La figura del soggetto, incensurato e titolare di un porto di fucile per uso sportivo con regolare detenzione di armi comuni da sparo, era emersa – grazie anche al prezioso contributo informativo degli organi investigativi del Comando provinciale di Varese – da un’indagine legata agli ambiente delle rapine. Con una perquisizione domiciliare a casa del quarantenne, i carabinieri hanno rinvenuto e sequestrato una pistola calibro 22 con matricola abrasa, insieme ad una doppietta senza marca né matricola.

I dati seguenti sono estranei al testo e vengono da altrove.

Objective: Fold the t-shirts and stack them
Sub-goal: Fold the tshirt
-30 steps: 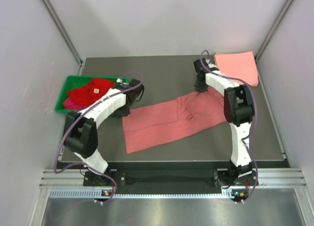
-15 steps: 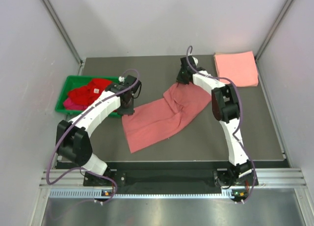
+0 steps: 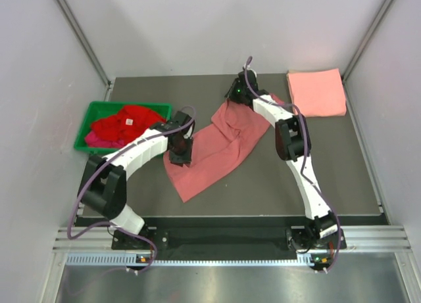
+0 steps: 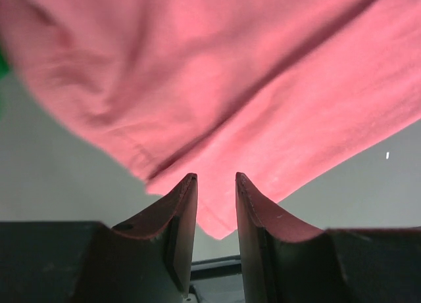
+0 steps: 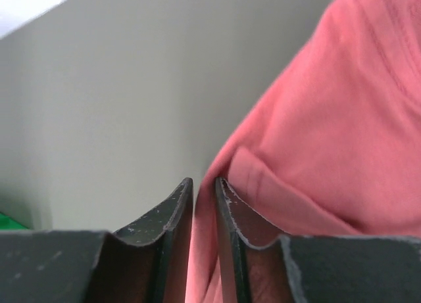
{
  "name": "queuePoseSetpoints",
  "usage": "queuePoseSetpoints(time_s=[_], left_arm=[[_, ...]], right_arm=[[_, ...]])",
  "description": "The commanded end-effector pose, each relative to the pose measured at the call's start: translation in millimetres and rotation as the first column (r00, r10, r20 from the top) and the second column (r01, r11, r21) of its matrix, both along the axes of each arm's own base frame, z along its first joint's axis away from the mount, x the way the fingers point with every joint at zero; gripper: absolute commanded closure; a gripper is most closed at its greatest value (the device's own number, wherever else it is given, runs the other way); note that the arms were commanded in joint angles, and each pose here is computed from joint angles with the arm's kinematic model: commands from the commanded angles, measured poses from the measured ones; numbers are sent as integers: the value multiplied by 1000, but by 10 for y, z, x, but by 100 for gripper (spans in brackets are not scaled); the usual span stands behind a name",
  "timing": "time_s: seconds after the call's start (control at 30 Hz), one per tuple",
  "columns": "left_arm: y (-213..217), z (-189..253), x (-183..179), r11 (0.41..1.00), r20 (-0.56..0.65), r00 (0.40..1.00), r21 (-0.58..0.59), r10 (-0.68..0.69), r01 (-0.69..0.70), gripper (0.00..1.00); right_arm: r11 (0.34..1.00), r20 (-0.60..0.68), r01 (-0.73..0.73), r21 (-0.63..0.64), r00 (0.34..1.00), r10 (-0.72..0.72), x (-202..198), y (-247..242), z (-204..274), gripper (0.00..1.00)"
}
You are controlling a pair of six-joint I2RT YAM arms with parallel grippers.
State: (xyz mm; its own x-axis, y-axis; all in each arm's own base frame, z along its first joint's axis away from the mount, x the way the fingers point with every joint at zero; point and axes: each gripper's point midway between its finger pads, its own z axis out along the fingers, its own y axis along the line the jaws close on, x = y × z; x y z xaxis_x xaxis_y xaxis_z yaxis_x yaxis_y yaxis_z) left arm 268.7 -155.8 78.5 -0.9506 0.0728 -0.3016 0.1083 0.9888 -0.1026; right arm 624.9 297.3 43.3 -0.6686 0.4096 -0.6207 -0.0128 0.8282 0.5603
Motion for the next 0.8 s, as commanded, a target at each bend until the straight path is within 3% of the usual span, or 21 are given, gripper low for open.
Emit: queuePoseSetpoints(time_s=[0.0, 0.17, 0.23, 0.4, 0.6, 0.77], left_arm=[[-238, -174, -31, 995, -8, 997, -72, -73, 72, 65], [-304, -469, -176, 995, -77, 992, -15, -96, 95, 65], [-292, -558, -230, 996, -104, 991, 16, -86, 88, 65], [-226, -706, -367, 992, -109, 991, 96, -74, 84, 65], [-159, -806, -518, 986, -121, 991, 144, -62, 80, 65], [-205, -790, -577, 989, -126, 990, 129, -57, 73, 65]], right_arm=[[999, 111, -28, 33, 994, 24, 217, 6, 298, 77], [998, 168, -52, 39, 985, 45, 158, -91, 804, 64], [997, 213, -46, 64, 977, 31, 107, -167, 1217, 58], [996, 235, 18, 88, 971, -39, -124, -619, 1699, 48], [993, 154, 121, -14, 981, -118, -435, -1275, 1473, 50], [975, 51, 214, -50, 976, -212, -611, -1857, 1043, 61]])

I militari dell’Arma, osservando il fucile, hanno inoltre scoperto che era stato alterato con il parziale taglio delle canne, in modo tale da mozzarle e rendere l’arma molto più pericolosa. Accertato il possesso illecito ed ingiustificabile delle due armi clandestine, il quarantenne è stato quindi arrestato e condotto alla casa circondariale di Varese.
L’arresto è già stato convalidato dal Tribunale di Varese che ha disposto la custodia cautelare in carcere dell’uomo, le cui definitive responsabilità dovranno essere determinate in sede di giudizio. Le armi detenute regolarmente dal quarantenne sono state ritirate in previsione dei successivi provvedimenti amministrativi della Prefettura di Varese finalizzati ad emettere l’apposito divieto di detenzione di armi e munizioni.